Please transcribe the listing below in full, exactly as written, leaving out its pictures.
*** Block opens ***
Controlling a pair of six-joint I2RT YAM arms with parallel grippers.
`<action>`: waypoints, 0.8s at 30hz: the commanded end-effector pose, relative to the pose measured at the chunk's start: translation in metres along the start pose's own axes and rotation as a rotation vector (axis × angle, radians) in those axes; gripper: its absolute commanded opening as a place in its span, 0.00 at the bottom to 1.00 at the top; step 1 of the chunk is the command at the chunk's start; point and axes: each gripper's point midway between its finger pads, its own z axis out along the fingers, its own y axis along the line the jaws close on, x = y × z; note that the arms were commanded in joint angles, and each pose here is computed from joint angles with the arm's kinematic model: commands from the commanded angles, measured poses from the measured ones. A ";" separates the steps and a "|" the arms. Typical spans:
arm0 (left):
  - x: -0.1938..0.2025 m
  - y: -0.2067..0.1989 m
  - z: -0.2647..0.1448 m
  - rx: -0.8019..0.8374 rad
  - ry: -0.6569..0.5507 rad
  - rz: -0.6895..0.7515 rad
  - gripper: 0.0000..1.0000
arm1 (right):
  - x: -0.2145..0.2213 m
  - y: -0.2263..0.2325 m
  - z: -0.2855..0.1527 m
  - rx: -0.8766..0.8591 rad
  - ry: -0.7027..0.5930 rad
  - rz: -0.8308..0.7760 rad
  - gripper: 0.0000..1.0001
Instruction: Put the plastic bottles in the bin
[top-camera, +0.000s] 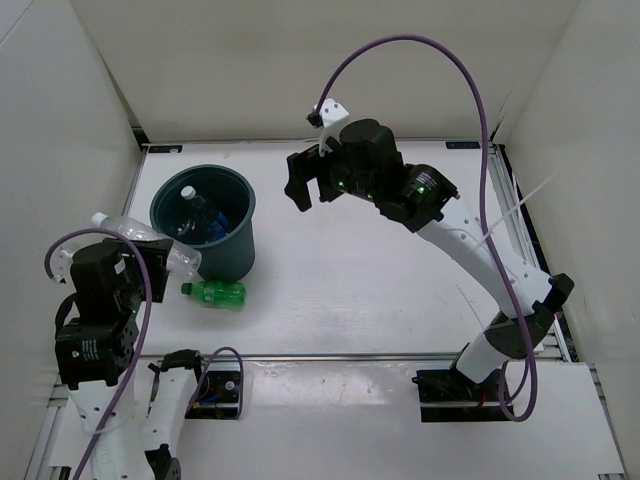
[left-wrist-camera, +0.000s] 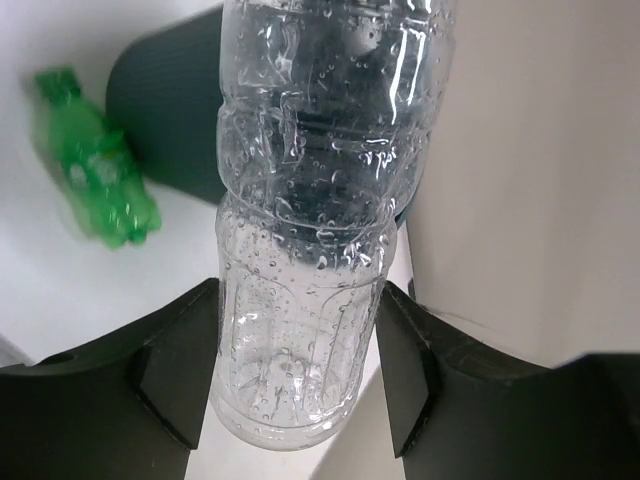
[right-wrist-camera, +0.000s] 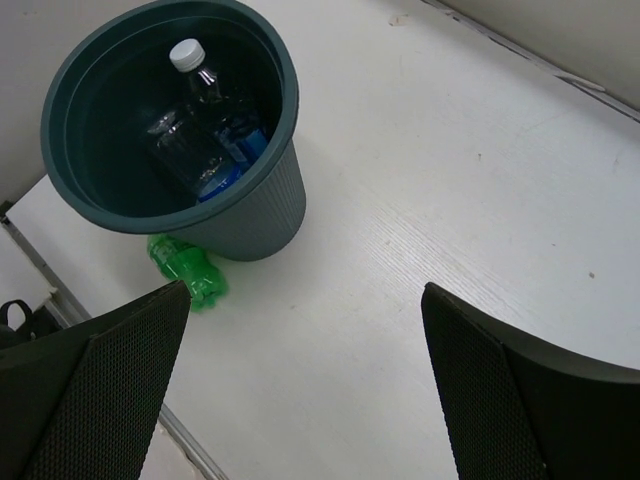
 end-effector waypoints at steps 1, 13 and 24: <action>-0.027 -0.029 0.013 0.075 -0.125 0.165 0.60 | -0.017 -0.008 -0.015 0.011 -0.059 0.040 1.00; -0.051 -0.068 0.116 -0.068 -0.237 0.425 0.69 | -0.013 -0.003 -0.013 -0.027 -0.041 0.074 1.00; -0.038 -0.049 0.060 0.016 -0.257 0.411 1.00 | -0.002 -0.015 -0.019 0.004 -0.028 0.080 1.00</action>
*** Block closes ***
● SOLUTION:
Controlling a pair of six-joint I2RT YAM arms with parallel grippers.
`<action>`: waypoints, 0.8s at 30hz: the commanded end-effector pose, relative to the pose measured at the chunk's start: translation in metres along the start pose's own axes and rotation as a rotation vector (axis × angle, radians) in those axes; gripper: its absolute commanded opening as a place in its span, 0.00 at the bottom to 1.00 at the top; step 1 of the chunk is the command at the chunk's start; point and axes: each gripper's point midway between its finger pads, its own z axis out along the fingers, its own y axis along the line the jaws close on, x = y × z; note that the arms were commanded in joint angles, and each pose here is computed from joint angles with the arm's kinematic model: commands from the commanded angles, measured poses from the measured ones. A ";" separates the steps and a "|" the arms. Typical spans:
arm0 (left):
  - x: -0.1938..0.2025 m
  - y: -0.2067..0.1989 m
  - z: -0.2647..0.1448 m
  - rx: -0.8019..0.8374 rad
  - ry: -0.6569..0.5507 rad
  - rz: -0.6895..0.7515 rad
  - gripper: 0.0000..1.0000
arm1 (right):
  - x: -0.2145..0.2213 m
  - y: -0.2263..0.2325 m
  - z: -0.2855..0.1527 m
  - rx: -0.8766..0.8591 rad
  - ry: -0.7027..0.5930 rad
  - rz: -0.8308..0.7760 rad
  - gripper: 0.0000..1.0001
Instruction: Put the plastic bottles in the bin
[top-camera, +0.000s] 
[left-wrist-camera, +0.000s] 
[right-wrist-camera, +0.000s] 
 end-effector waypoints at steps 1, 13 and 24: <action>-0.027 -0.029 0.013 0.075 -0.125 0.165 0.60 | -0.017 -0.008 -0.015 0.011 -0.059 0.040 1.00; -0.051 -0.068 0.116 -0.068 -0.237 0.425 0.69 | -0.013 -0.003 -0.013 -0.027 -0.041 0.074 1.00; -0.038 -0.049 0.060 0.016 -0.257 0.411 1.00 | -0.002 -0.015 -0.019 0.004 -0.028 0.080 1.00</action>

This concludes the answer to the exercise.